Mitchell Malcolm S, Lund Teri A, Sewell Andrew K, Marincola Francesco M, Paul Elyse, Schroder Kim, Wilson Darcy B, Kan-Mitchell June
Department of Medicine, Wayne State University School of Medicine, Detroit, MI, 48201, USA.
Cancer Immunol Immunother. 2007 Mar;56(3):287-301. doi: 10.1007/s00262-006-0191-1. Epub 2006 Jul 28.
The mucin MUC1 molecule is overexpressed on a variety of adenocarcinomas and is thus, a potential target for immunotherapy. Of the MUC1 peptides that bind to HLA-A*0201(A2), M1.2 (LLLLTVLTV) from the signal sequence appears to be the most immunogenic in humans. Here we have shown that large numbers (10(9)) of tetramer-binding M1.2-specific cytotoxic T lymphocytes (CTL) can be generated ex vivo from circulating precursors, derived from healthy adults. However, there was significant interpersonal variation in the level of co-stimulatory signal required. Tetramer-binding cells also required maturation in culture to become proficient killers of the HLA-A2(+) MUC1(+) MCF7 cell line, known to express a low number of endogenously processed M1.2. The functional avidity of M1.2-specific CTL, however, was low as compared to CTL specific for an HIV-1 epitope. Despite the low avidity, M1.2-specific CTL were polyfunctional, secreting multiple cytokines upon degranulation with antigen recognition. To identify potential agonist peptides that may be superior immunogens, an M1.2-specific CTL culture was used to scan a large nonameric combinatorial peptide library. Of 54 predicted peptides, 4 were "consensus" agonists because they were recognized by CTL from two other donors. Two agonists, p29 (LLPWTVLTV) and p15 (VLLWTVLTV), were equally stimulatory when loaded onto C1R target cells transfected with wild-type HLA-A2. Both agonists induced IL-2, TNF-alpha, IFN-gamma, and degranulation with M1.2-specific CTL. In contrast, production of these cytokines, which are tightly regulated by specific activation through the T cell receptor, was restricted when the CTL were stimulated with peptides loaded onto C1R cells that were transfected with an HLA-A2 molecule bearing a mutation that abrogates binding to the CD8 co-receptor. Thus, activation by both M1.2 and its agonists was dependent upon CD8, showing that compensation by the co-receptor was necessary for the human T cell response to M1.2.

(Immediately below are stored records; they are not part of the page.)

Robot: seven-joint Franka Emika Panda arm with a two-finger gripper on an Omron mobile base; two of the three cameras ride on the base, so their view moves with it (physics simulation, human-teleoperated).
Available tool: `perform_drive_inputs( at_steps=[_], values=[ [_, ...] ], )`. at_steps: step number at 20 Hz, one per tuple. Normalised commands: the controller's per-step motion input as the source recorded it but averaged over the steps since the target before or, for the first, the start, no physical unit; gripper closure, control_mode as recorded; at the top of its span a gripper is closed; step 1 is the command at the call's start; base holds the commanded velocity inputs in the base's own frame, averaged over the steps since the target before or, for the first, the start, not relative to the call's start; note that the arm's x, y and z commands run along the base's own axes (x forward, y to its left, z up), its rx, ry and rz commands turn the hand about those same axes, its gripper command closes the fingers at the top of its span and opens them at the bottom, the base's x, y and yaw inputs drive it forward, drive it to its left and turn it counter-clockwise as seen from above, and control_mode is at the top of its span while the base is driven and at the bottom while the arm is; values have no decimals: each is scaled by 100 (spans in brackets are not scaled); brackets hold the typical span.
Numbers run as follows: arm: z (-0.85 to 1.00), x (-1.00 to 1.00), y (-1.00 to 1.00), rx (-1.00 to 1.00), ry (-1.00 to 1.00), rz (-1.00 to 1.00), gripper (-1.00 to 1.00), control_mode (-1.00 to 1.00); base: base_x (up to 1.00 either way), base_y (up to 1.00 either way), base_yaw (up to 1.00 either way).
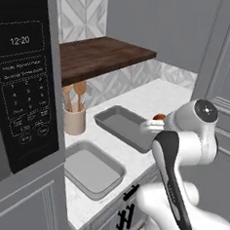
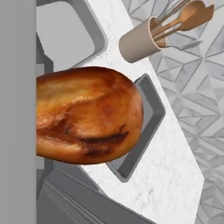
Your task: Place one lemon wedge and one chicken drumstick in each tupperware on the nearby counter, to pack two identical lunches.
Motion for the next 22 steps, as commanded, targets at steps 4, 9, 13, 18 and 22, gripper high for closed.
perform_drive_inputs(
  at_steps=[4,9,13,18,22],
  values=[
    [0,0,0,0,0,0,100,100,59,0,27],
    [-18,57,-4,0,2,3,100,-100,9,0,3],
    [-47,99,-13,0,0,0,100,-100,0,0,0],
    [-54,100,0,0,6,0,100,-100,0,0,0],
    [-32,100,0,0,16,0,100,-100,0,0,0]
  ],
)
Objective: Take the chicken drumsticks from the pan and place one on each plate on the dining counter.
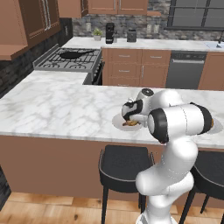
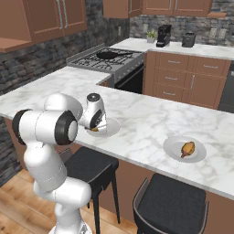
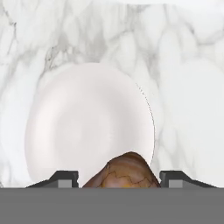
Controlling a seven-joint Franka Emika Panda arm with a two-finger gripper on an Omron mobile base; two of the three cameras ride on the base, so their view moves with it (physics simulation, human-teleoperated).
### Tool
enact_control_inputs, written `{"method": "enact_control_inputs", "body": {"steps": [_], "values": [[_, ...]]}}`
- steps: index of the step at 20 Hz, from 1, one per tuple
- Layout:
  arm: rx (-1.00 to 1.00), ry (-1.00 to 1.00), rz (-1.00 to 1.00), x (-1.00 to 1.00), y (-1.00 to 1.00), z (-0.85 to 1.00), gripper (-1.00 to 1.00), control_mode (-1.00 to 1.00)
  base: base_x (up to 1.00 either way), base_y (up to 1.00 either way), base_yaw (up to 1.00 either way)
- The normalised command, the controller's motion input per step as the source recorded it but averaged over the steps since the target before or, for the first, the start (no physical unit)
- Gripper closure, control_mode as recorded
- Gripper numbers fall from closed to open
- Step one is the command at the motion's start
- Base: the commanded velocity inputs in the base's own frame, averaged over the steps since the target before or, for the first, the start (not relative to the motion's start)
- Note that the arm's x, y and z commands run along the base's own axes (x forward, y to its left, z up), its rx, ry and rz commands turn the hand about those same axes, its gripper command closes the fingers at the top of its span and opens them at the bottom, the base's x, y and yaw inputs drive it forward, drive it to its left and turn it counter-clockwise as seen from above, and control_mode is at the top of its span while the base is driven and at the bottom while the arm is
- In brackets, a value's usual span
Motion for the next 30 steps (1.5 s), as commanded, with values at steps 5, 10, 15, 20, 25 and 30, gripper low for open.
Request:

黏蛋白MUC1分子在多种腺癌中过表达,因此是免疫治疗的潜在靶点。在与HLA - A*0201(A2)结合的MUC1肽中,来自信号序列的M1.2(LLLLTVLTV)似乎在人类中具有最强的免疫原性。在此我们表明,大量(10⁹)与四聚体结合的M1.2特异性细胞毒性T淋巴细胞(CTL)可在体外从健康成年人的循环前体中产生。然而,所需共刺激信号的水平存在显著的个体差异。与四聚体结合的细胞在培养中也需要成熟,才能成为HLA - A2(+) MUC1(+) MCF7细胞系的高效杀伤细胞,已知该细胞系内源性加工的M1.2数量较少。然而,与针对HIV - 1表位的CTL相比,M1.2特异性CTL的功能亲和力较低。尽管亲和力较低,但M1.2特异性CTL具有多功能性,在与抗原识别脱颗粒时会分泌多种细胞因子。为了鉴定可能是更优免疫原的潜在激动剂肽,使用M1.2特异性CTL培养物筛选了一个大型九聚体组合肽库。在54个预测肽中,有4个是“共识”激动剂,因为它们被来自其他两个供体的CTL识别。当加载到用野生型HLA - A2转染的C1R靶细胞上时,两种激动剂p29(LLPWTVLTV)和p15(VLLWTVLTV)具有同等的刺激作用。两种激动剂均诱导M1.2特异性CTL产生IL - 2、TNF - α、IFN - γ并脱颗粒。相比之下,当用加载到用携带消除与CD8共受体结合突变的HLA - A2分子转染的C1R细胞上的肽刺激CTL时,这些通过T细胞受体特异性激活而受到严格调控的细胞因子的产生受到限制。因此,M1.2及其激动剂的激活均依赖于CD8,表明共受体的补偿对于人类T细胞对M1.2的反应是必要的。